— THE PROBLEM —
Keep only the lines from the top of the listing through the one with "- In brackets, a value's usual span", and reproduce them unaltered.

++++ COLLECTED DATA ++++

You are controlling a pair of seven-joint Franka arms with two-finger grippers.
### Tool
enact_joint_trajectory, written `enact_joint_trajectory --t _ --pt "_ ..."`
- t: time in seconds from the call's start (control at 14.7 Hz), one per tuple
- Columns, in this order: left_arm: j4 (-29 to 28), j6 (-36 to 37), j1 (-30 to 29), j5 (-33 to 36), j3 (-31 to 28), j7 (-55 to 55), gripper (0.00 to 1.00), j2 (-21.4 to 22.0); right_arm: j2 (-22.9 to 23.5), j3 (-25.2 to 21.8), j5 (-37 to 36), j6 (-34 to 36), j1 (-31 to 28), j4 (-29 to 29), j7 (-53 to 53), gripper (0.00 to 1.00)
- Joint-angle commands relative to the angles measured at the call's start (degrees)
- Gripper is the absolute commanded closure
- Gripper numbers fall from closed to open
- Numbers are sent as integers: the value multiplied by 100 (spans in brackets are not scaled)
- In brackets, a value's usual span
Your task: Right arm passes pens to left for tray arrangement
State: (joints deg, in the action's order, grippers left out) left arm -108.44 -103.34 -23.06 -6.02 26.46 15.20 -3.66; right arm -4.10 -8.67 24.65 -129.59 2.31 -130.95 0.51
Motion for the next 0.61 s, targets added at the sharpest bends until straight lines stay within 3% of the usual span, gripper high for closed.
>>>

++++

— RESPONSE TO THE TASK —
You are controlling a pair of seven-joint Franka arms with two-finger grippers.
### Tool
enact_joint_trajectory, written `enact_joint_trajectory --t _ --pt "_ ..."`
- t: time in seconds from the call's start (control at 14.7 Hz), one per tuple
- Columns, in this order: left_arm: j4 (-29 to 28), j6 (-36 to 37), j1 (-30 to 29), j5 (-33 to 36), j3 (-31 to 28), j7 (-55 to 55), gripper (0.00 to 1.00), j2 (-21.4 to 22.0); right_arm: j2 (-22.9 to 23.5), j3 (-25.2 to 21.8), j5 (-37 to 36), j6 (-34 to 36), j1 (-31 to 28), j4 (-29 to 29), j7 (-53 to 53), gripper (0.00 to 1.00)
- Joint-angle commands relative to the angles measured at the call's start (degrees)
- Gripper is the absolute commanded closure
- Gripper numbers fall from closed to open
- Numbers are sent as integers: the value multiplied by 100 (spans in brackets are not scaled)
- In brackets, a value's usual span

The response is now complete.